Então o meu dia a dia tornou-se um drama da BBC, onde cada episódio é ponderado com a possibilidade de homicídio, mas não há corpo. E, embora os disparos em flecha dos penhascos e do mar pareçam ameaçadores, é apenas paisagem e tempo – se aumentarmos a cor pode ser um postal do passado, e se não tivéssemos lido a antestreia no jornal, não saberíamos que havia qualquer morte. Os meus penhascos são os testes hospitalares semanais para descobrir porque é que algo assim está a acontecer a alguém como eu, de modo a evitar outro derrame que poderia ser menos mini, e cada um vem com o seu próprio médico gentil e uma nova compreensão de uma parte do meu corpo que eu tinha tomado como certa.

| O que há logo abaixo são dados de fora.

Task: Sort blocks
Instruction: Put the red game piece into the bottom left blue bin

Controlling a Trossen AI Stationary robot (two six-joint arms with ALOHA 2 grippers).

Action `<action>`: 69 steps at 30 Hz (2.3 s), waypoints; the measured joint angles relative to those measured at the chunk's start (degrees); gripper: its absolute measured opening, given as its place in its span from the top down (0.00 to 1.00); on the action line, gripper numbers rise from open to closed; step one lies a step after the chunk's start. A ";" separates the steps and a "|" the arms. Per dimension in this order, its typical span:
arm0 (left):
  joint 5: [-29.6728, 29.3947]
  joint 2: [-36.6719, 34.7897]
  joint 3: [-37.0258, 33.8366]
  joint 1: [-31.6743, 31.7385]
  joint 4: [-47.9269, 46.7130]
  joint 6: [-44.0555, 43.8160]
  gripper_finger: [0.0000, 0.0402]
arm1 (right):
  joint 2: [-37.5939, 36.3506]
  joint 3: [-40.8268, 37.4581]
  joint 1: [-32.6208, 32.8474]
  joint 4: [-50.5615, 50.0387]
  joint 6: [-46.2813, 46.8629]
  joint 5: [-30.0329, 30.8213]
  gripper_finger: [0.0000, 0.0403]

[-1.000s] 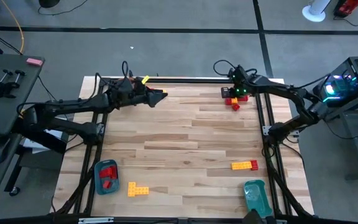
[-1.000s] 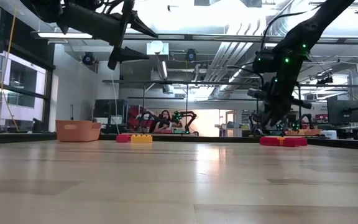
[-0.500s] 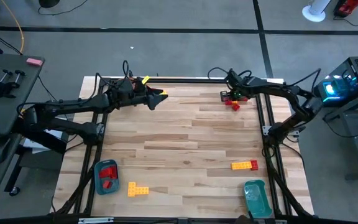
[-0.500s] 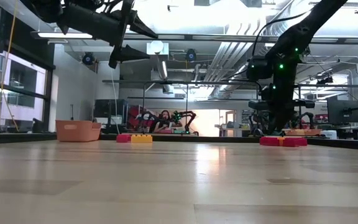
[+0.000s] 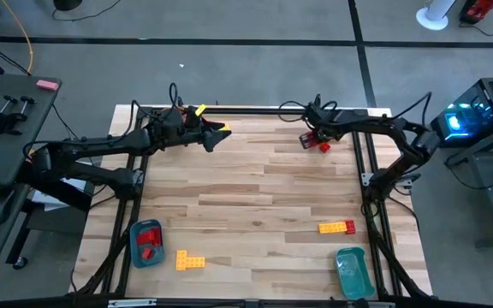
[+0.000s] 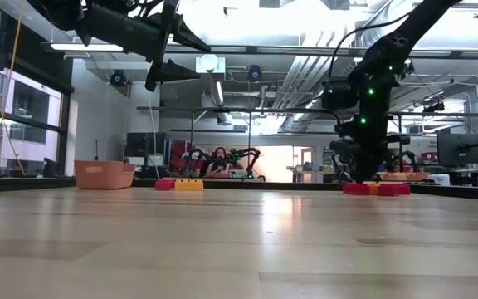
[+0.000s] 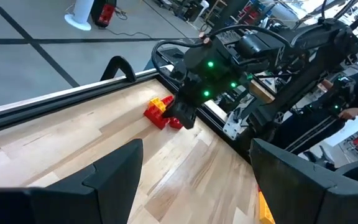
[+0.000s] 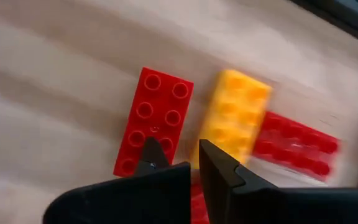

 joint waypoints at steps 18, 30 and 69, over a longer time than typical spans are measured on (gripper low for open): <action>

O meu coração, por exemplo, no qual confiei principalmente para bater e amar, reuniu um novo significado sinistro. Numa sala escura, um cardiologista dá-me colheres e, juntos numa espécie de romance, observamos o seu ecrã para ver se o órgão contém furos. O meu cérebro, até agora um amigo benigno e útil, um companheiro, sente-se como uma presença de derrapagem. Entregou o ponto cego como uma nota de resgate no posto, uma ameaça e um lembrete do poder que exerce. O que poderia desligar a seguir? A minha capacidade de cheirar urina a cem passos? A minha preferência por um biscoito de chocolate negro? Uma dor que me vai mudar?
É difícil de perceber como processar esta notícia, tanto para mim como para os meus amigos. É mau, não é, mas não é mau BAD. É como se tivesse sido baleado, mas num sítio idiota, como no lóbulo da orelha ou no dedo mindinho. Seria mais fácil para eles se houvesse uma ferida óbvia, um molde que pudessem assinar. Seria mais fácil se fosse algo que estivesse a acontecer hoje, tenso presente, em vez de algo que aconteceu, passado, apenas optando por se revelar agora. Seria mais fácil se eu… sentisse algo. Tenho dores de cabeça, mas tenho sempre dores de cabeça. Estou cansado, mas estou sempre cansado. No entanto, de repente estou a ser tratada da forma como nasci para ser tratada – o meu namorado entrega-me um roupão no golpe de sete, pondo uma mão fria na minha cabeça. Numa consulta recente no hospital, ele levantou-me para a cama quando desmaiei, e mais tarde, a meu pedido, fez uma impressão da forma como o meu rosto se movia pouco antes. À medida que me aproximo do final dos meus 30 anos, descubro que o meu vício final é a extrema simpatia.
As minhas perguntas sobre o que acontece a seguir são menos técnicas mais existenciais, pois considero um futuro de nunca saber bem. Tal como um pai que tira a sua família da cidade depois de ter esfaqueado histórias de esfaqueamentos, estarei eu destinado a uma vida em forma de bolha, onde cada dor de cabeça me envia em espiral para a Internet? Como alguém que sempre teve o cuidado de reconhecer, por medo de cair naqueles buracos antigos de dietas e de lamentar, que deveríamos viver pacificamente dentro dos nossos corpos em mudança, estou agora diariamente impressionado com a desconexão. Entre o que o meu cérebro me diz e o que ele realmente significa. Entre o que vejo e o que não posso, e entre a forma como me sinto e a forma como sou.